→ **EXERCISE BRIEF**
Every line of the data should be written out exactly, with the pictures left out.

→ **DATA PROVIDED**
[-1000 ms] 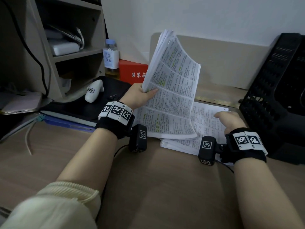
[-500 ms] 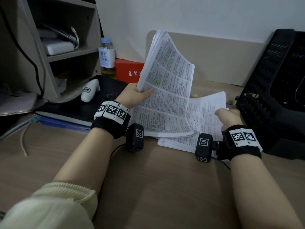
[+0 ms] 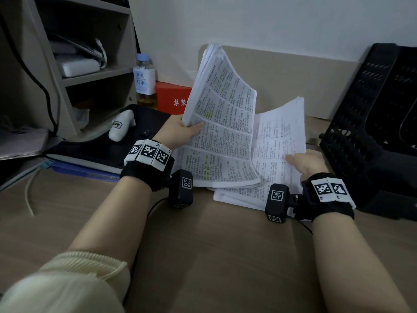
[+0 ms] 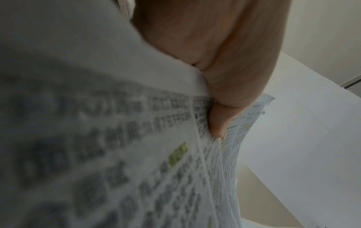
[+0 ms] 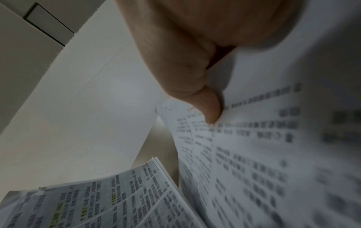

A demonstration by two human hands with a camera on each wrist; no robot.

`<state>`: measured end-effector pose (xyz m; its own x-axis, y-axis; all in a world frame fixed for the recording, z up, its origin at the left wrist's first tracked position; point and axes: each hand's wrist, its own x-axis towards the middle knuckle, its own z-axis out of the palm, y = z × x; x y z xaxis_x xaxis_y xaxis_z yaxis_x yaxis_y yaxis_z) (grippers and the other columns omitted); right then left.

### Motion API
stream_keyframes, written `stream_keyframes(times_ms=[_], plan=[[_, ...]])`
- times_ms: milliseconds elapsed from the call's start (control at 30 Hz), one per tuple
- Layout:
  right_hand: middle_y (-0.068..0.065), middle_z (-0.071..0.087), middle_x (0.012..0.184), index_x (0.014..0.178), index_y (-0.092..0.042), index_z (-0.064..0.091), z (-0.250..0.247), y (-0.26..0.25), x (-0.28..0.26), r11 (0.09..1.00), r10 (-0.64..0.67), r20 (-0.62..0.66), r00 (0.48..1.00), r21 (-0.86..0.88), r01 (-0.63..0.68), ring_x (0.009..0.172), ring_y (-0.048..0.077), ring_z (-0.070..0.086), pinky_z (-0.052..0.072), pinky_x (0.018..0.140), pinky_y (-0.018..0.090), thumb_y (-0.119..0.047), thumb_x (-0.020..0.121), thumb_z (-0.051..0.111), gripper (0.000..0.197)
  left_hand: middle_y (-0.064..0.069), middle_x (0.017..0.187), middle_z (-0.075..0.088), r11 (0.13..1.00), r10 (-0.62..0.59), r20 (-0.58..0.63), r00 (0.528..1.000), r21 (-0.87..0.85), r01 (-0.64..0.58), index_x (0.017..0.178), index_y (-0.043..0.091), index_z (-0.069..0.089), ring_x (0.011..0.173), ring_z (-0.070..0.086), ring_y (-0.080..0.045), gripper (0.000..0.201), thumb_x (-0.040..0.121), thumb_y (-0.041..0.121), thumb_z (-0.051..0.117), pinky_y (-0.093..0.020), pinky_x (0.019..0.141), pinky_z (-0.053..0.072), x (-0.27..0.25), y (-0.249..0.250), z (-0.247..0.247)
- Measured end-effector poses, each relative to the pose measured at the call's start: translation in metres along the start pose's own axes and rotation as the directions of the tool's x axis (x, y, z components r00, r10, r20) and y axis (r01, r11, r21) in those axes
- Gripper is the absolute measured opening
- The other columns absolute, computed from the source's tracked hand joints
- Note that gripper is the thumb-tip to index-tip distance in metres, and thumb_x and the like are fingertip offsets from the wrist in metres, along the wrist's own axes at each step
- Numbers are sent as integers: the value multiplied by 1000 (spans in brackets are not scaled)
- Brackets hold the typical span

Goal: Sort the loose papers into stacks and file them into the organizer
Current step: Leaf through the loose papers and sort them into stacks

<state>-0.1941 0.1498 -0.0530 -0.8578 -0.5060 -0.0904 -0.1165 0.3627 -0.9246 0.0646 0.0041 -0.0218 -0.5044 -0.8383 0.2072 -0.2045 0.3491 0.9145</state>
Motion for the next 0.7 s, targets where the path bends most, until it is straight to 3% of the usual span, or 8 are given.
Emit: stream_keyframes(times_ms=[133, 267, 367, 467, 533, 700], plan=[[7, 69, 106, 110, -7, 69, 2, -2, 1, 978, -95, -139, 986, 173, 118, 99, 26, 66, 54, 88, 42, -8, 85, 59, 26, 5, 94, 68, 997, -24, -58, 998, -73, 20, 115, 10, 66, 89, 65, -10, 25, 93, 24, 63, -23, 77, 53, 1, 1, -5], [5, 67, 105, 114, -7, 66, 4, -4, -4, 911, -157, -321, 934, 318, 263, 98, 21, 65, 54, 88, 36, -14, 89, 58, 28, -5, 104, 69, 994, -35, -148, 988, -107, 19, 113, 9, 67, 97, 66, -19, 25, 93, 24, 64, -34, 88, 53, 2, 3, -14], [-2, 63, 111, 128, -12, 56, 5, -8, -13, 795, -221, -434, 873, 439, 419, 101, 12, 62, 50, 89, 27, -19, 96, 49, 33, -2, 101, 66, 991, -41, -211, 977, -135, 12, 115, 9, 65, 94, 63, -17, 25, 94, 22, 62, -31, 84, 51, 3, 3, -18], [-11, 56, 114, 142, -16, 39, 7, -11, -16, 690, -292, -439, 850, 519, 505, 99, -6, 58, 47, 89, 15, -21, 101, 39, 41, -1, 98, 66, 990, -72, -217, 974, -132, 44, 111, 11, 66, 94, 63, -18, 21, 93, 22, 63, -32, 84, 50, 3, -1, -18], [-9, 54, 121, 145, -14, 33, 9, -13, -19, 660, -328, -435, 839, 530, 533, 103, -7, 56, 46, 88, 11, -19, 102, 35, 43, 0, 93, 67, 989, -107, -207, 973, -127, 82, 103, 14, 66, 97, 64, -21, 14, 93, 23, 64, -36, 88, 51, 3, -3, -16], [0, 49, 135, 148, -14, 26, 17, -17, -24, 612, -370, -414, 832, 564, 553, 122, 10, 52, 43, 107, 31, -17, 102, 33, 46, -2, 96, 68, 985, -134, -169, 976, -133, 112, 110, 10, 68, 101, 66, -24, 22, 92, 23, 65, -40, 93, 52, 3, -4, -12]])
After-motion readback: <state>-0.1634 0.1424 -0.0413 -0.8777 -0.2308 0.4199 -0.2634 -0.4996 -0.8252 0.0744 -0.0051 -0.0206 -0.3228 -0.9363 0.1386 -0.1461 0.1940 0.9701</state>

→ **OUTPUT OF THE EXERCISE**
[-1000 ms] 
[-500 ms] 
[+0 ms] 
[+0 ms] 
[+0 ms] 

A demonstration by two human hands with a camera on each wrist; no robot.

`<state>`: measured end-effector pose (xyz m; its own x-axis, y-axis; all in a world frame fixed for the recording, z up, its origin at the left wrist's first tracked position; point and axes: each hand's wrist, its own x-axis towards the middle knuckle, its own z-axis out of the palm, y = z × x; x y z xaxis_x xaxis_y xaxis_z yaxis_x yaxis_y yaxis_z) (grippers and the other columns omitted); right then left.

### Motion API
stream_keyframes, written `stream_keyframes(times_ms=[_], plan=[[_, ...]])`
- times_ms: milliseconds elapsed from the call's start (control at 30 Hz), one per tuple
- Layout:
  right_hand: middle_y (-0.068..0.065), middle_z (-0.071..0.087), middle_x (0.012..0.184), index_x (0.014..0.178), index_y (-0.092..0.042), index_z (-0.064..0.091), z (-0.250..0.247), y (-0.26..0.25), x (-0.28..0.26), r11 (0.09..1.00), r10 (-0.64..0.67), r20 (-0.62..0.66), r00 (0.48..1.00), r21 (-0.86..0.88), r01 (-0.63..0.68), ring_x (0.009..0.172), ring_y (-0.048..0.077), ring_z (-0.070..0.086), pinky_z (-0.052..0.072), pinky_x (0.018..0.140), pinky_y (-0.018..0.090), thumb_y (-0.119..0.047), thumb_x (-0.020..0.121), thumb_z (-0.051..0.111), gripper (0.000..0.197)
  left_hand: middle_y (-0.064..0.069), middle_x (0.017..0.187), middle_z (-0.075..0.088), r11 (0.13..1.00), r10 (-0.62..0.59), r20 (-0.58..0.63), r00 (0.528..1.000), r21 (-0.87..0.85), r01 (-0.64..0.58), index_x (0.017..0.178), index_y (-0.043..0.091), index_z (-0.069..0.089), ring_x (0.011..0.173), ring_z (-0.070..0.086), ring_y (-0.080..0.045), gripper (0.000..0.201), thumb_x (-0.040..0.121), thumb_y (-0.041..0.121), thumb_z (-0.051..0.117), pinky_y (-0.093..0.020), pinky_x (0.019..0.141), pinky_z (-0.053..0.072), x (-0.27..0.25), y (-0.249..0.250), z (-0.247..0.247)
- Measured end-effector poses, each relative to the pose measured at the call's start: translation in metres along the start pose's own axes and rotation as the directions of the tool's x axis (x, y, z components r00, r10, r20) and y axis (r01, r11, r21) in those axes
- Gripper is the absolute measured opening
- The other columns absolute, computed from the source's tracked hand joints
- Note that gripper is the thumb-tip to index-tip distance in metres, and thumb_x and the like are fingertip offsets from the wrist in metres, along the wrist's own axes at each step
- Numbers are sent as integers: the value multiplied by 1000 (spans in brackets are not scaled)
- Brackets hold the typical span

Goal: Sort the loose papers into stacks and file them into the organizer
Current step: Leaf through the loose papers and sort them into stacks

<state>-0.1941 0.1498 -0.0530 -0.8578 -0.5060 -0.0904 -0.1165 0.3627 -0.9246 0.0646 0.0041 -0.0218 -0.5044 -0.8383 0.2072 -0.2045 0.3491 0.9145</state>
Motion for the next 0.7 s, targets where the path bends most, until it is straight to 3% of the usual span, or 8 are given.
Emit: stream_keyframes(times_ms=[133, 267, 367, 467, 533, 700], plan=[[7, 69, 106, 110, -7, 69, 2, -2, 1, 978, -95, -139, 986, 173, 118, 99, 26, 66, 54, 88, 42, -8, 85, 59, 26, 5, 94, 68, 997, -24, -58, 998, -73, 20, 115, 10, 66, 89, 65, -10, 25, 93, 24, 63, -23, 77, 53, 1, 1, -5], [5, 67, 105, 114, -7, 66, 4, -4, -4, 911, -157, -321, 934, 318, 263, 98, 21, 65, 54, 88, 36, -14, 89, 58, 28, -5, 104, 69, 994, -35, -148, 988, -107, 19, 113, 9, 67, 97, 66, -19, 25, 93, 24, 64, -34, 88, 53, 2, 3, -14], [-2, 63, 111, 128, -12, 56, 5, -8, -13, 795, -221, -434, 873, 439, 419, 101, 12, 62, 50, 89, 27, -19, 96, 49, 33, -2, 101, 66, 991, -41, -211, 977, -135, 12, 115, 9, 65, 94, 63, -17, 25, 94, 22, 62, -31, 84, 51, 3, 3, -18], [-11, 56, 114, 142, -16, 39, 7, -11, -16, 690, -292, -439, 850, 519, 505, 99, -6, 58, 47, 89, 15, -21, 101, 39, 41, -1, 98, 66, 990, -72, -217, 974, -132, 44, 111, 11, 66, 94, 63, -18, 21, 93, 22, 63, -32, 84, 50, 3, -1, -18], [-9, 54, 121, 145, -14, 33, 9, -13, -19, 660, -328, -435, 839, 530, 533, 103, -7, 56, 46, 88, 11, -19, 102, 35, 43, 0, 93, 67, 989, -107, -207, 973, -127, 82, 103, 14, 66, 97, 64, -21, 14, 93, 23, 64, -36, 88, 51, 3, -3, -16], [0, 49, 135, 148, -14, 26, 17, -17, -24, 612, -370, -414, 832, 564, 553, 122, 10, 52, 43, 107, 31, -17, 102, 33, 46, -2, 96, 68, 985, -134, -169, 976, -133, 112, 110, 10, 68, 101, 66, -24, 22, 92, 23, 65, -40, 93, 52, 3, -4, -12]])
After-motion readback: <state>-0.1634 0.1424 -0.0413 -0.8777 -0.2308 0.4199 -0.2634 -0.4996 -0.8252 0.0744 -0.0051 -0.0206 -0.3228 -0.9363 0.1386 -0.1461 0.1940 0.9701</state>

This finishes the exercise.